Work required>
Where a line below holds the string "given", that line goes into the answer.

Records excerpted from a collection
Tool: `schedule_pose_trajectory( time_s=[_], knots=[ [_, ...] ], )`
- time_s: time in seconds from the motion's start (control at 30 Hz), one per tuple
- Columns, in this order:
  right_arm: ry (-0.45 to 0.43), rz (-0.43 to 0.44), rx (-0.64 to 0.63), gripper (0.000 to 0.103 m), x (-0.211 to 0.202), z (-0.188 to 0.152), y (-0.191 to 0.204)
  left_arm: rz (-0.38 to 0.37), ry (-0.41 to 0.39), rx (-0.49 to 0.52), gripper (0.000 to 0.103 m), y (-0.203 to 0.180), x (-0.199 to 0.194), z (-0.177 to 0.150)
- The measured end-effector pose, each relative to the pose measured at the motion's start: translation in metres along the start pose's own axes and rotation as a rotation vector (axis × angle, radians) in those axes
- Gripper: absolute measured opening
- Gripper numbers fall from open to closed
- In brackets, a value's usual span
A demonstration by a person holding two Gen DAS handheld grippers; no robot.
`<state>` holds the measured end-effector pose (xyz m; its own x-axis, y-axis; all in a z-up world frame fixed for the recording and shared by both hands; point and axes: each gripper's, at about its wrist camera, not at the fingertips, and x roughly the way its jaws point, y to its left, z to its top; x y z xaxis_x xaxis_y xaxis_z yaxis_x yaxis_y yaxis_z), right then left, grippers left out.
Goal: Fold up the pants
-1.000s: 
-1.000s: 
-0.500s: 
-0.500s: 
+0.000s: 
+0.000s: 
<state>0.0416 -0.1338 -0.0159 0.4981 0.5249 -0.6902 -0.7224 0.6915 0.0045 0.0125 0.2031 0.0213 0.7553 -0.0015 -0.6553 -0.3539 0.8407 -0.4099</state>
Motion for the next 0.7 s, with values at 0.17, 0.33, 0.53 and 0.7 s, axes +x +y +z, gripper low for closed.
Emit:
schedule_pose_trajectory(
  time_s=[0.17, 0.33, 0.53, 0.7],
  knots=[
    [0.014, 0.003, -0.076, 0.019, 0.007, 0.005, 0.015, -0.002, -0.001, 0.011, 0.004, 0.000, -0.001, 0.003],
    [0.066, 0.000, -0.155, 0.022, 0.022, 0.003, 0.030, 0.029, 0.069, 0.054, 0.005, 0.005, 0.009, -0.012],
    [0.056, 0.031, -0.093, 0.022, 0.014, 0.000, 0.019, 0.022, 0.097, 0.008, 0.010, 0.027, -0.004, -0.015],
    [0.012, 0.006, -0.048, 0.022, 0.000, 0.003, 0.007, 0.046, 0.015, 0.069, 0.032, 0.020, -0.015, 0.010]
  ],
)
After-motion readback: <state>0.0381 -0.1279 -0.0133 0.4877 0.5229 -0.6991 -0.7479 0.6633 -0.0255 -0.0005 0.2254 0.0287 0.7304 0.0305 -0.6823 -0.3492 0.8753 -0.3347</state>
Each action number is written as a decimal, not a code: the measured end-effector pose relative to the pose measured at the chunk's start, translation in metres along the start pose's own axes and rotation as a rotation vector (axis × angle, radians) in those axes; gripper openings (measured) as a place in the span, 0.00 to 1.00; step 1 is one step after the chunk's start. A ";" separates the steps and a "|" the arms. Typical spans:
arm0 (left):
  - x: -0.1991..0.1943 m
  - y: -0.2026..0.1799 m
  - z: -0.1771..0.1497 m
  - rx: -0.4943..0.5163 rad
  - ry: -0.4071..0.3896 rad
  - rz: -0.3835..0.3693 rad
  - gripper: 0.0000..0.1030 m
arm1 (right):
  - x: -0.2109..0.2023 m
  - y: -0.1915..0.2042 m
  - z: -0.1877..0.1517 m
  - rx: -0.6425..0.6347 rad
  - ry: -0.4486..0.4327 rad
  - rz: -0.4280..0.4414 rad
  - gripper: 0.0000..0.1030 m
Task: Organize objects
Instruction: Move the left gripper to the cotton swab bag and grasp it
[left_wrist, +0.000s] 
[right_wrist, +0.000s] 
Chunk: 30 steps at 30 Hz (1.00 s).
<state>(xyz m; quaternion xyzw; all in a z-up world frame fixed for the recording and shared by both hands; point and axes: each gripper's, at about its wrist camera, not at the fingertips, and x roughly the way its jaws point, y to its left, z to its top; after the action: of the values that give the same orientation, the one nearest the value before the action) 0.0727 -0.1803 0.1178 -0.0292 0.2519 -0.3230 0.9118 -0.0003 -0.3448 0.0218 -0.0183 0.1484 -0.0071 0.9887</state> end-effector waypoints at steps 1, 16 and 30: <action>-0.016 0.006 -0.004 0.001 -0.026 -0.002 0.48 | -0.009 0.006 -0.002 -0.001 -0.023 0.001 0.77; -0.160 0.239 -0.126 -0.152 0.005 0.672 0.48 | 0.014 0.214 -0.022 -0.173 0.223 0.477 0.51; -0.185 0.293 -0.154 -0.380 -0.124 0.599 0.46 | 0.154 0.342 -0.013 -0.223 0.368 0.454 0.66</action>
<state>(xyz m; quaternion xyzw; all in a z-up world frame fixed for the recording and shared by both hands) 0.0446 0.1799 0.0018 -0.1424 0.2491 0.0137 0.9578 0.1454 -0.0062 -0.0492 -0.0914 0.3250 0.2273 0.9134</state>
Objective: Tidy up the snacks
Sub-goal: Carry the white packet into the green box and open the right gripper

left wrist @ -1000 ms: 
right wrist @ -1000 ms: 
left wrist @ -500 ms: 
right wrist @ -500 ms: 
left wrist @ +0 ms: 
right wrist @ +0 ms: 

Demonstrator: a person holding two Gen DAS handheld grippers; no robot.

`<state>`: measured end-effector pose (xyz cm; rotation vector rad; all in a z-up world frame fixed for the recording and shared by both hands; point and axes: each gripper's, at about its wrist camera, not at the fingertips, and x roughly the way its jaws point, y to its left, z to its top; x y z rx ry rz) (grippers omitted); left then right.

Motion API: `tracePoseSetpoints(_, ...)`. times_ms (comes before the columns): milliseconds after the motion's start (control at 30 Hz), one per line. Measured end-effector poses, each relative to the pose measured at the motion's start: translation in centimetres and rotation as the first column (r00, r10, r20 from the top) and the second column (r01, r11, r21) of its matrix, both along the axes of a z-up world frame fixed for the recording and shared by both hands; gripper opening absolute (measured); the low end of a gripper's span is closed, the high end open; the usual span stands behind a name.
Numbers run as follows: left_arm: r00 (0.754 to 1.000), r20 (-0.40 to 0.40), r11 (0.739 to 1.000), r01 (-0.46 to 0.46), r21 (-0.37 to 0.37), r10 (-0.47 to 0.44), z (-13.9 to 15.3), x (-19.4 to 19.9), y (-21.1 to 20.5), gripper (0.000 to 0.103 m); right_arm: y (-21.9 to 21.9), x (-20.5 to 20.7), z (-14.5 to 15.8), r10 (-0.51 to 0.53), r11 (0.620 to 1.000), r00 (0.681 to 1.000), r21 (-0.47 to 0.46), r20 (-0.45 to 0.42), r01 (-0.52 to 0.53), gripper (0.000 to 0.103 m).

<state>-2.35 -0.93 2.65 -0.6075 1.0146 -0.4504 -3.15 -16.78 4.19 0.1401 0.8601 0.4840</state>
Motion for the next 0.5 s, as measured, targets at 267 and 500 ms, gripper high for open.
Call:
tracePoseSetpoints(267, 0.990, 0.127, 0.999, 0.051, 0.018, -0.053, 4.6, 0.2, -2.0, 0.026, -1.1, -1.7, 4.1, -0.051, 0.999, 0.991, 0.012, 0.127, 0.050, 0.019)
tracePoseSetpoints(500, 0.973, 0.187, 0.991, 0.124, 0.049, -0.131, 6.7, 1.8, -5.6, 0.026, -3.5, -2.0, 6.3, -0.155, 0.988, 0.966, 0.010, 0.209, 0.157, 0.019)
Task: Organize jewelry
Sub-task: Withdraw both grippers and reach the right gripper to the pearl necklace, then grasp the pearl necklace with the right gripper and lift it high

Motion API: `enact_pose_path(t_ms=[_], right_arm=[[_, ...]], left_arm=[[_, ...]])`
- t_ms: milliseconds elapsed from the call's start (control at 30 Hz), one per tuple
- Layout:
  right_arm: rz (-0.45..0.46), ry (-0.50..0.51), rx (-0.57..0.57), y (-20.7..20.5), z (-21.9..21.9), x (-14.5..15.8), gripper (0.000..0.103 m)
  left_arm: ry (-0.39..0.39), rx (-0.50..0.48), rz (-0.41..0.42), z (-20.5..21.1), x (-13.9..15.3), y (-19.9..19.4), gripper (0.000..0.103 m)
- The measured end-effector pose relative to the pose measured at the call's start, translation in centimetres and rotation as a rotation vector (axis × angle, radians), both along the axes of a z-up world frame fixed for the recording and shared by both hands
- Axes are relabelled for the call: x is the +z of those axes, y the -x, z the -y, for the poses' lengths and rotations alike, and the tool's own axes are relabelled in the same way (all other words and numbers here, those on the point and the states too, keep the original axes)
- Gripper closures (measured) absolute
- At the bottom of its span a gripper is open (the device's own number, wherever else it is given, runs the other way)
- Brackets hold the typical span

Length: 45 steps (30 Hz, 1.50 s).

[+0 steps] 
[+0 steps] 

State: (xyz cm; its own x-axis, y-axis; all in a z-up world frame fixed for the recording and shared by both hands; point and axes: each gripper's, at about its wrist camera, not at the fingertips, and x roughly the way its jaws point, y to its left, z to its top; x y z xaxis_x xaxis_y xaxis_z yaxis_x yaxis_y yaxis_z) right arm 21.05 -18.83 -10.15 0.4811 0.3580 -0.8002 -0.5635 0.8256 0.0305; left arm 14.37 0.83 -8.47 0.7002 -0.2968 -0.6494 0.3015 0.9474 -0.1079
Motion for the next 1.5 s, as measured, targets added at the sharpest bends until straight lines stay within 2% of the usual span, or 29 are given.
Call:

Task output>
- At the bottom of its span a gripper is open (the device's own number, wherever else it is given, runs the other way)
Motion for the next 1.5 s, as measured, targets added at the sharpest bends until straight lines stay within 2% of the usual span, or 29 are given.

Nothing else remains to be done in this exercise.